6. Requisitos Funcionais
RF 1. Agente de Análise e Classificação de Perfis de Crédito
1.1 Tarefa do Agente
Analisar e classificar perfis de crédito de consumidores com base em dados históricos e comportamentais.
1.2 Prompt ou Instruções do Agente
# 1. Contexto e explicações sobre inputs iniciais
Você está recebendo dados históricos e comportamentais de consumidores em formato JSON. Estes dados são essenciais para a análise e classificação dos perfis de crédito.
# 2. Objetivo
Analisar e classificar os perfis de crédito com base nos dados recebidos, garantindo que a classificação seja precisa e útil para decisões de crédito.
# 3. Regras que você deve seguir para gerar sua resposta
- Extraia e analise detalhadamente o histórico de pagamentos, identificando padrões de pontualidade e inadimplência.
- Avalie a utilização de crédito em relação ao limite disponível e detecte comportamentos de risco ou conservadores.
- Considere eventos financeiros recentes, como mudanças de emprego ou grandes aquisições, que possam afetar o perfil de crédito.
- Classifique os perfis de crédito em categorias predefinidas (ex: A, B, C) com base em critérios objetivos e ajustáveis conforme novos dados.
- Ajuste a classificação com base em tendências de mercado e comportamento de consumo recente.
- Valide a precisão da classificação através de testes comparativos com classificações anteriores, ajustando algoritmos quando necessário para manter a precisão e utilidade para decisões de crédito.
# 4. Exemplo de Output que você deve produzir
{
"perfil_credito": "A",
"justificativa": "Histórico de pagamentos pontuais e baixa utilização de crédito."
} 1.3 Configurações do Agente
1.3.1 Especificação do Input
- Mecanismo de Acionamento: Este agente é o ponto de partida do fluxo e deve ser acionado pelo envio de dados históricos e comportamentais de consumidores via API. Na fase de testes, os dados serão enviados manualmente através de upload na interface da Prototipe AI, para acelerar o processo de validação.

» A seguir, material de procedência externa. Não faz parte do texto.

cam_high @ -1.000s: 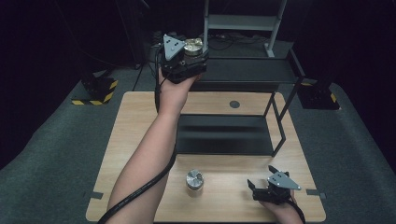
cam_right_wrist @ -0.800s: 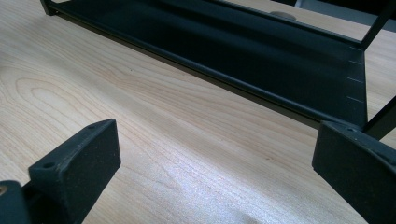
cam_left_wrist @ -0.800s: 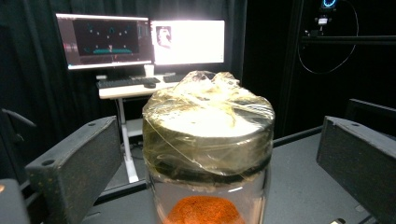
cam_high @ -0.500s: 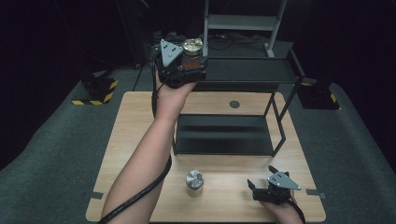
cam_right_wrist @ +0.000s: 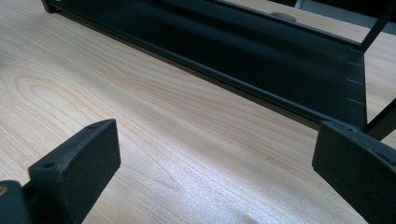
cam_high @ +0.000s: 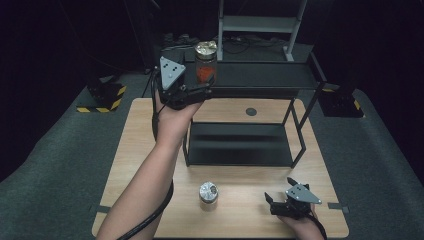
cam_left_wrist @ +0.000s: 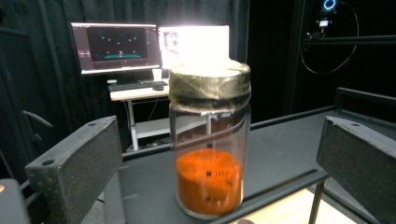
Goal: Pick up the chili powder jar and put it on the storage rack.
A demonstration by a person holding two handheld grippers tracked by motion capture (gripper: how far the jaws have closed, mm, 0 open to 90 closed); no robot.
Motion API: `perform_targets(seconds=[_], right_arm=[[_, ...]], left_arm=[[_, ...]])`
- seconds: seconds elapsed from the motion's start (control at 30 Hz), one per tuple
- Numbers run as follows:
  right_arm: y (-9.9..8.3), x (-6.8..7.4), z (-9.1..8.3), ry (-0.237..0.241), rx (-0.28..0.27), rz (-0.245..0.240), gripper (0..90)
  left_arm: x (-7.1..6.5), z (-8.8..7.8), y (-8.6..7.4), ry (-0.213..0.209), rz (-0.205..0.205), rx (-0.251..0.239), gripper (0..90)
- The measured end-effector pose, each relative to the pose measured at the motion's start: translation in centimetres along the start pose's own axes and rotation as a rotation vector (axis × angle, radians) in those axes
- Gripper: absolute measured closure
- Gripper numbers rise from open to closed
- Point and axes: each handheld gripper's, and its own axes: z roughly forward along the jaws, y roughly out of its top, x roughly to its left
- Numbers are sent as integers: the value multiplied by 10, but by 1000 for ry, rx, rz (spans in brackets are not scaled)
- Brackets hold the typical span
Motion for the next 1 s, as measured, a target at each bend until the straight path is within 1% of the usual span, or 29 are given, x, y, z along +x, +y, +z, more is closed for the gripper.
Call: perform_targets(seconds=[0.17, 0.6, 0.8, 0.87, 0.97, 1.0], right_arm=[[0, 0, 0, 1, 2, -6, 1], [0, 0, 0, 1, 1, -10, 1], [0, 1, 0, -2, 0, -16, 1], [0, 2, 0, -1, 1, -20, 1], [0, 2, -1, -1, -1, -19, 1], [0, 2, -1, 0, -2, -17, 1]], left_arm=[[0, -14, -7, 1, 12, 9, 5], [3, -46, -30, -15, 17, 22, 5], [1, -61, -45, -19, 22, 35, 5], [2, -65, -50, -23, 6, 41, 6], [1, -71, -59, -16, 15, 51, 6], [2, -73, -62, -15, 10, 53, 6]])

- Tipo do input: Dados históricos e comportamentais dos consumidores em formato JSON.
-
Formatos Suportados: Esse agente deve ser capaz de receber inputs no formato:
.json. - Número de caracteres esperado: Este agente deve ter capacidade para processar um input de dados JSON com até 20.000 caracteres.
1.3.2 Especificação do Output
- Formato de output: O output deve ser um arquivo JSON contendo o perfil de crédito classificado do consumidor e a justificativa para essa classificação.
-
Exemplo de Estrutura de Output:
{ "perfil_credito": "A", "justificativa": "Histórico de pagamentos pontuais e baixa utilização de crédito." } - Número de caracteres esperado: O JSON final deve ser conciso, com um tamanho estimado em torno de 500 caracteres.

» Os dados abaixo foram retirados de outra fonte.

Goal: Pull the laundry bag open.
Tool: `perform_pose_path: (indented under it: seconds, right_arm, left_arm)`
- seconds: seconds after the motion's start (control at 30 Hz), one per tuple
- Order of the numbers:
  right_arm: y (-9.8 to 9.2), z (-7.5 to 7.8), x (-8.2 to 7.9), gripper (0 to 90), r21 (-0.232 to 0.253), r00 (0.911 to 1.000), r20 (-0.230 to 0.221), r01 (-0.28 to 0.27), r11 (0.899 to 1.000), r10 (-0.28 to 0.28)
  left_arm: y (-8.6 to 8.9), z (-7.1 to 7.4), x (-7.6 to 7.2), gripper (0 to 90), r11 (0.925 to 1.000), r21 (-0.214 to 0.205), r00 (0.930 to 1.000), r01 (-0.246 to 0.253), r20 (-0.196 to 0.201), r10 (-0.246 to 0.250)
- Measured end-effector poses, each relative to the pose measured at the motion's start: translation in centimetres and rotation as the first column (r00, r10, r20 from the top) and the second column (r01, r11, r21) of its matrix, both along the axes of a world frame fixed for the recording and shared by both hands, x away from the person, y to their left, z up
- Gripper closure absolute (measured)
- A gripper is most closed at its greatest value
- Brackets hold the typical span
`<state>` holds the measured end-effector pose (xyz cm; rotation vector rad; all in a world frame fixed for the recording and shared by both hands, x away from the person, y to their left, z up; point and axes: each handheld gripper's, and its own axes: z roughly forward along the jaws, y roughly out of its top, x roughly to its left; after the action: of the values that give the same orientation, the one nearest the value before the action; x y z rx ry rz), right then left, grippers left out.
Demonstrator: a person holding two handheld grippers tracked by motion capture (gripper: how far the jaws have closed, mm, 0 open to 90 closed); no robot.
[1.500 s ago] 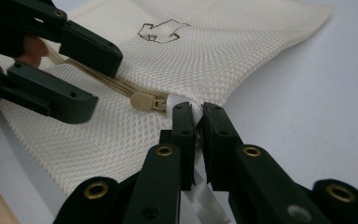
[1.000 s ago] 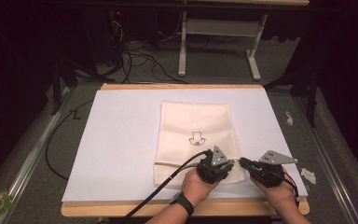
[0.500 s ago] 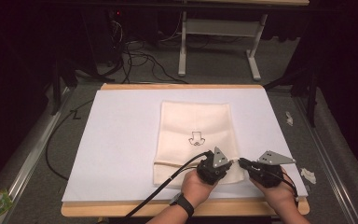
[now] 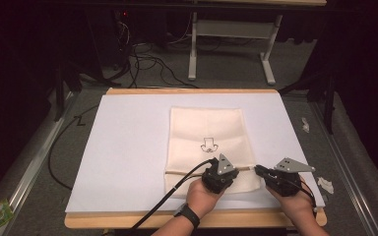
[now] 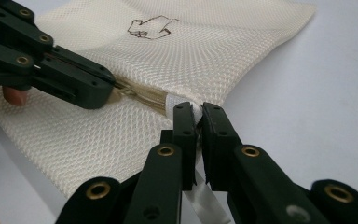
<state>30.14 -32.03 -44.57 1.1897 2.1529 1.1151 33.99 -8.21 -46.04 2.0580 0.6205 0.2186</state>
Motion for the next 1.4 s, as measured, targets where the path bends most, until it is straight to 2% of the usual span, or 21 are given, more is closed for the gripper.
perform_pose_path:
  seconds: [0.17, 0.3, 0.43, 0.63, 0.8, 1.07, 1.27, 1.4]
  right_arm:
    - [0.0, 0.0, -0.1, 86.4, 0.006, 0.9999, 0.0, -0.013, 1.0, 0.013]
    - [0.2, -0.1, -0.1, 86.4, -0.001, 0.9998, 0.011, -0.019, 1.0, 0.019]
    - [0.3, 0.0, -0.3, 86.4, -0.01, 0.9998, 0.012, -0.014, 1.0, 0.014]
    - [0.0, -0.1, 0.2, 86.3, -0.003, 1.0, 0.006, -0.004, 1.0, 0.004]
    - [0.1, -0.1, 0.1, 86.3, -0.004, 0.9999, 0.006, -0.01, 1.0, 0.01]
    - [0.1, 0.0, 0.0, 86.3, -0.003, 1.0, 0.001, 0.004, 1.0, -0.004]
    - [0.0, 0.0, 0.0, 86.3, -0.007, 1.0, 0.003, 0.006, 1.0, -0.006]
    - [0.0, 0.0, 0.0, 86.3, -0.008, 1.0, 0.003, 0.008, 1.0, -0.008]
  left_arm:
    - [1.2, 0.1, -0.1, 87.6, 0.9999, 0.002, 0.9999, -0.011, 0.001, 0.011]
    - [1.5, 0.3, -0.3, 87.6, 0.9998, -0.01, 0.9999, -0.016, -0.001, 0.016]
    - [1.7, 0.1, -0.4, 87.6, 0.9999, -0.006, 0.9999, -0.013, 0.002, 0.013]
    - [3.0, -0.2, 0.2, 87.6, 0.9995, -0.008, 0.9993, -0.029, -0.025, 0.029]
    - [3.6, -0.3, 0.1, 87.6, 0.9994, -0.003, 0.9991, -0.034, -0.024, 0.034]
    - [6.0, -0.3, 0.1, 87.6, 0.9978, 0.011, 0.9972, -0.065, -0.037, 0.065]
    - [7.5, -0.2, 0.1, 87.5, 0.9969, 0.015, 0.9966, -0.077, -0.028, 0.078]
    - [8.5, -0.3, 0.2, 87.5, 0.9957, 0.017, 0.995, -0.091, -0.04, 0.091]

1.3.3 Parâmetros de Geração
- Modelo: GPT-5
- Temperatura: 0.6
1.3.4 Ferramentas do Agente
- Documentos: Não consulta documentos externos.
- Calculadora: Não utiliza.
- Busca Online: Não utiliza.
- Sistemas Externos: Não se conecta a sistemas externos.
1.3.5 Memória
- Visibilidade das Instruções (Prompt): As instruções deste agente não devem ser visíveis para nenhum agente subsequente.
- Visibilidade da Resposta: A resposta gerada por este agente deve ser visível para o sistema de decisão de crédito da instituição financeira.
1.3.6 Regras de Orquestração e Transição
A execução deste agente finaliza o fluxo, disponibilizando o perfil de crédito classificado para uso nas decisões de crédito.